Much of science is like this: replicable, but with difficulty. Most college graduates who read the newspaper know about biodiversity, although most of us lack the taxonomic skills to identify a new species. We understand that the active ingredients in fertilizer are nitrogen, potassium and phosphorous, but few of us have done the experiments to confirm this. These three elements themselves are so difficult to observe in their pure form that they were not even known in ancient times.

Yet FFS (farmer field schools) assume that smallholders must rediscover scientific findings on their own. Occasionally this is realistic, like when showing that some insects can be managed by holding off on the insecticide, and letting the natural enemies eat the pests.

Much of agricultural science is as counter-intuitive and as difficult to observe as the Earth travelling around the sun. Striga seeds are as small as dust particles, and they sprout deep under the soil, and only when stimulated to germinate by the nearby root of another plant. When uprooted, a mature striga plant really does seem to have grown from the root of its victim, a cereal plant. So logically, many African smallholders think that striga comes from the roots of another plant.
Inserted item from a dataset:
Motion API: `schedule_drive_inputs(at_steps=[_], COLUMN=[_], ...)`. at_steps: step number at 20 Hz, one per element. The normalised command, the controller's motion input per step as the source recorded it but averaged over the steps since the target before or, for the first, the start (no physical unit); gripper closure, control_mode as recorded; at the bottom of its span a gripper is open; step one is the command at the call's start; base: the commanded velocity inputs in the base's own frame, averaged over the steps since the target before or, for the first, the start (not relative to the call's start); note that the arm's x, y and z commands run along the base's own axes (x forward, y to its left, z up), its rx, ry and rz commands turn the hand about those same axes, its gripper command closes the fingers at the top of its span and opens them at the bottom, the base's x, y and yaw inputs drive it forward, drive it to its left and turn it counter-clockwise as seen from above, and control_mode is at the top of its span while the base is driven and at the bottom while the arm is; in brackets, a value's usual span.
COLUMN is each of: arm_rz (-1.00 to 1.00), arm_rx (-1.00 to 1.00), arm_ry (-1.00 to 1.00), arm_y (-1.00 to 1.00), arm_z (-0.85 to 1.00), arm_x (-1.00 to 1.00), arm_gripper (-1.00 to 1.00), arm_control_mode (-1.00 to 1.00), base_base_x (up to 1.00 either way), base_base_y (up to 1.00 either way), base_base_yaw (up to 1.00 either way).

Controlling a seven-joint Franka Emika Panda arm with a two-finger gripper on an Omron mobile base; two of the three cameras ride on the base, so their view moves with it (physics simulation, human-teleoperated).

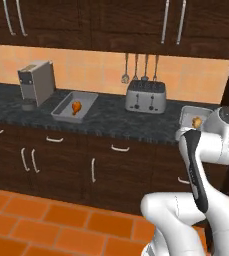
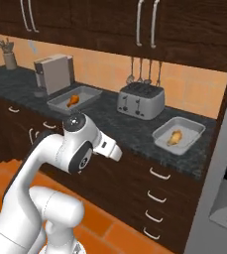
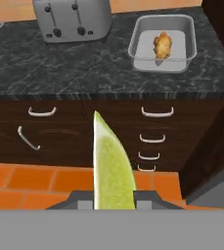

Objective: Place one lemon wedge and one chicken drumstick in each tupperware on the nearby counter, to pack two identical lunches.

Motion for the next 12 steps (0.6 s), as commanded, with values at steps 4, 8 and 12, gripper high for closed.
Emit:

In a recent visit to the village of Gnamana, in Mali, I met with four men who were not only farmers but FFS trainers. They had been through striga field school training and they had taught striga field schools. Then the men saw the striga videos. One of them, Mama Fabe, said that until he saw the videos he had not realized that striga comes from seed. He had learned a scientific truth on a video that he had not been able to glean from his own experience. (See a blog below for a description of the striga videos).
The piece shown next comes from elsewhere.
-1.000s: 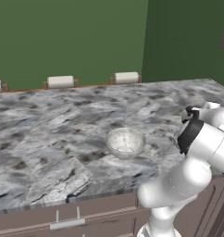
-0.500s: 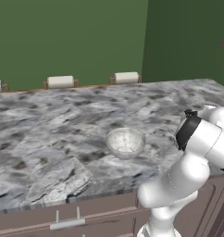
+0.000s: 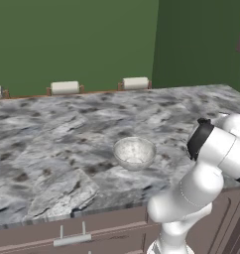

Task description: Pick the strainer and bowl and place them in the sink. Then turn on the water.

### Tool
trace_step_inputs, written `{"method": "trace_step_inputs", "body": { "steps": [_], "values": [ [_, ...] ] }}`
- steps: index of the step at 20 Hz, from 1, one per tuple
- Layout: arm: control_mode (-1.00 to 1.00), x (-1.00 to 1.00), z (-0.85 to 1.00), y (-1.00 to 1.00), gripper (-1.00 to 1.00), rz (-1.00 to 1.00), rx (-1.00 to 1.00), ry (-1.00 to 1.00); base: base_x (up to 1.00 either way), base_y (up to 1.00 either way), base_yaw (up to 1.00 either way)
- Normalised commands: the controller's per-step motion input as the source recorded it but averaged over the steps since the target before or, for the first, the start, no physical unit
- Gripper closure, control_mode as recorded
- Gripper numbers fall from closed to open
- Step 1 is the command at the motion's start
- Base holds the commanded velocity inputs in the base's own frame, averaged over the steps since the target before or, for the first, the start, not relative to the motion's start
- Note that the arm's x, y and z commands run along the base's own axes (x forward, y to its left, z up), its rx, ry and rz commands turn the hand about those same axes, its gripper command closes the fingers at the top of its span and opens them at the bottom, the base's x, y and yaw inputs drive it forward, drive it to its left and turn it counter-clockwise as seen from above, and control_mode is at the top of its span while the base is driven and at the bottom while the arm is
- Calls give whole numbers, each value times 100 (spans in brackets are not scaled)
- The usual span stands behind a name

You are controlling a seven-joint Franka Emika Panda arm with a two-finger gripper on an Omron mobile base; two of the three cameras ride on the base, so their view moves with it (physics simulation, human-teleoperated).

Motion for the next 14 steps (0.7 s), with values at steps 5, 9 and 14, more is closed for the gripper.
{"method": "trace_step_inputs", "body": {
  "steps": [5, 9, 14],
  "values": [
    [-100, 0, -7, 0, -100, 0, 0, 0, 0, 0, 0],
    [-100, 1, -8, 6, -100, 0, 0, 0, 0, 0, 0],
    [-100, 6, -8, 9, -100, 0, 0, 0, 0, 0, 0]
  ]
}}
In a recent blog on Benin, Paul mentioned some gaps in farmer knowledge, e.g. mistaking natural enemies for pests. While filling in these knowledge gaps is important, it is not enough. Smallholders also need technical solutions that parallel the new scientific ideas. They need both science and technology.

For example, the videos explain that striga is spread by seed in the soil, and that legumes kill this seed. These new ideas are coupled with a technical solution: intercropping legumes with cereals.

During our recent study in Mali, in many villages we met farmers experimenting with mixes of legumes-&-cereals, but few people were planting exactly as they had seen in the video (e.g. three rows of cowpea and two rows of maize). The farmers were experimenting with other cereals like millet and sorghum, and with peanut (a legume). Some were planting the two crops together in the same hole. Some were planting the legume in every other hole, in every other row. Some were planting three lines of sorghum and four of cowpea, or three of cowpea and one of sorghum, Etc.

Farmers will experiment with a new technology, if the underlying science is explained to them. Even if the technology is only three-quarters baked, or is best adapted to another environment, the farmers will perfect the techniques, for their own circumstances. Smallholders don’t need to replicate the basic research, but they do need new scientific ideas, and new technology to experiment with.